Casey Hughston came to the plate and the situation was bottom of the ninth, score tied and a runner on first. The pitcher was Joel Cesar, who spent the season in the DSL. Cesar is a pitcher of interest because he reportedly hit 100 MPH before the season, and he works in the 96-97 MPH range. On his first pitch, Hughston crushed a long drive to center field that hit near the top of the fence and Hughston had himself a stand-up triple. Unfortunately, that meant that the inning was over and that ended up being the only pitch thrown by Cesar, so it wasn’t a good day for scouting him. Hughston also had a nice line drive single up the middle earlier in the game.

**Pedro Vasquez, who was one of the pitchers who returned in the Arquimedes Caminero trade, pitched an inning that started with one out and a man on first base. He got John Bormann to pop out to shallow center field, then gave up a single to Christian Kelley. Then Kevin Mahala hit a drive down the left field line that hooked foul, but Hunter Owen made a spectacular sliding catch right in front of the fence. That was one of two very impressive defensive plays on the day.

**Hard-throwing John Pomeroy pitched an inning and he displayed some wildness. His inning started with a man on second base and no outs. Gift Ngoepe came up and tried to put down a bunt, but Pomeroy couldn’t get the ball over the plate. On the last pitch, he threw one high and tight to Ngoepe and it ended up hitting him in the hand. Pomeroy got help from catcher Christian Kelley right after Ngoepe got hit. Kelley threw behind the runner at second base, and while the throw was strong, it one-hopped second base. That’s where Alfredo Reyes made the nice scoop and then dropped down the tag between his legs and behind him, where he got the out.
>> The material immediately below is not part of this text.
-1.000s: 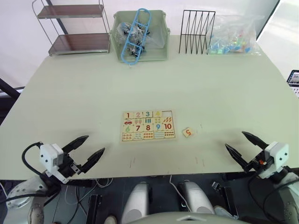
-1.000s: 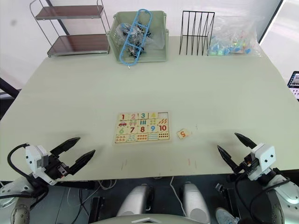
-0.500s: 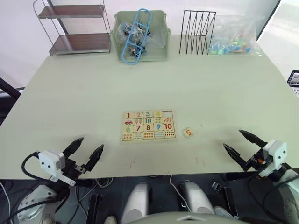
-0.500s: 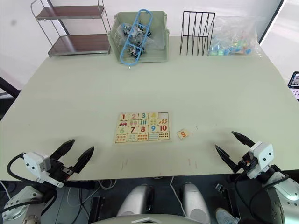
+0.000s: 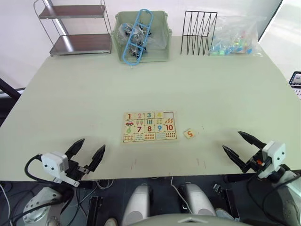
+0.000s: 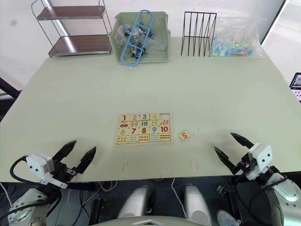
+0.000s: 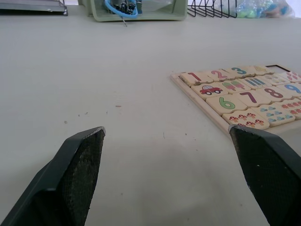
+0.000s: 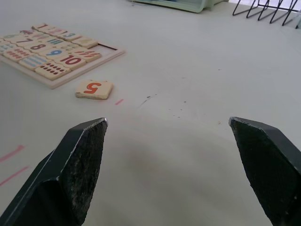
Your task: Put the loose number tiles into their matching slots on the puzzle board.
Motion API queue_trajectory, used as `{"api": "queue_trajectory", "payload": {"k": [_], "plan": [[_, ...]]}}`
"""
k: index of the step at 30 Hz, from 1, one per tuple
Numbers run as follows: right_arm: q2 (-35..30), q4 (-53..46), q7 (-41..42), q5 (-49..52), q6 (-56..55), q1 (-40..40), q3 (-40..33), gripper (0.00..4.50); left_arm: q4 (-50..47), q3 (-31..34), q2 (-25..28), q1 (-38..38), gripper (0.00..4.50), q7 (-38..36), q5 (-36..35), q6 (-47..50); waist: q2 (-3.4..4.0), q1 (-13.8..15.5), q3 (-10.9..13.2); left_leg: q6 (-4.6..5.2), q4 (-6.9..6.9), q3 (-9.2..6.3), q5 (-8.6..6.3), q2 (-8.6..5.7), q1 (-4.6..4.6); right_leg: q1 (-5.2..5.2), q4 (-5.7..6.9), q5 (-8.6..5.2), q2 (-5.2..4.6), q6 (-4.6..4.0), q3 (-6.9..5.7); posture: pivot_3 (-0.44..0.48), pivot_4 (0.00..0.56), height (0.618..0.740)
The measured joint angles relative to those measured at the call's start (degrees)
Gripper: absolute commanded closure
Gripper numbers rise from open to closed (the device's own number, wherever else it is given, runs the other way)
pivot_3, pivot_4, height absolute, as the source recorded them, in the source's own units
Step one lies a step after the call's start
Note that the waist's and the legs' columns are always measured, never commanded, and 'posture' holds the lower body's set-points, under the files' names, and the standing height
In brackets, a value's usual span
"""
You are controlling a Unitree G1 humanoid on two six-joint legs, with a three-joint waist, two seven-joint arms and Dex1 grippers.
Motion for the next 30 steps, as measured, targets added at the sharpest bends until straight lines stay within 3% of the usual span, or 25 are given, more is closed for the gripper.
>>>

Pomeroy hit 98 MPH in an earlier Instructional League outing. This link includes video, where you can see some of the wildness. He also does a head tuck after throwing a pitch, which is worse on some pitches. You can also see that in the video and it was a problem on Wednesday as well.

**Shortstop Adrian Valerio was playing second base on this day. He had a couple routine grounders and handled all of the throws and situations well. Yesterday’s First Pitch highlighted the depth at shortstop in the system, and while Valerio is one of the better defensive shortstops for the Pirates, it can’t hurt to have some versatility. Catcher John Bormann was also trying out a new position, playing first base in this game.

**Besides the pitchers mentioned above, Matt Anderson, Matt Eckelman, Adam Oller, Dovydas Neverauskas, Matt Frawley, Robbie Coursel, Domingo Robles and Roger Santana also pitched. Eckelman, Coursel, Robles and Frawley had fairly quick innings, and not much of note. Neverauskas had to handle a bunt play and really looked slow off the mound. His third baseman called for the play and they may have had a chance for the out at third base (catcher Raul Hernandez was calling for the throw to go to third). Neverauskas cut in front of the third baseman and went to first base for the out. He looked good on the pitching side and while I didn’t get any radar readings, he was clearly throwing hard. He also kept the ball down well. Santana got hit around in his inning of work, but he was a DSL pitcher facing older hitters, so it’s tough to judge him on results.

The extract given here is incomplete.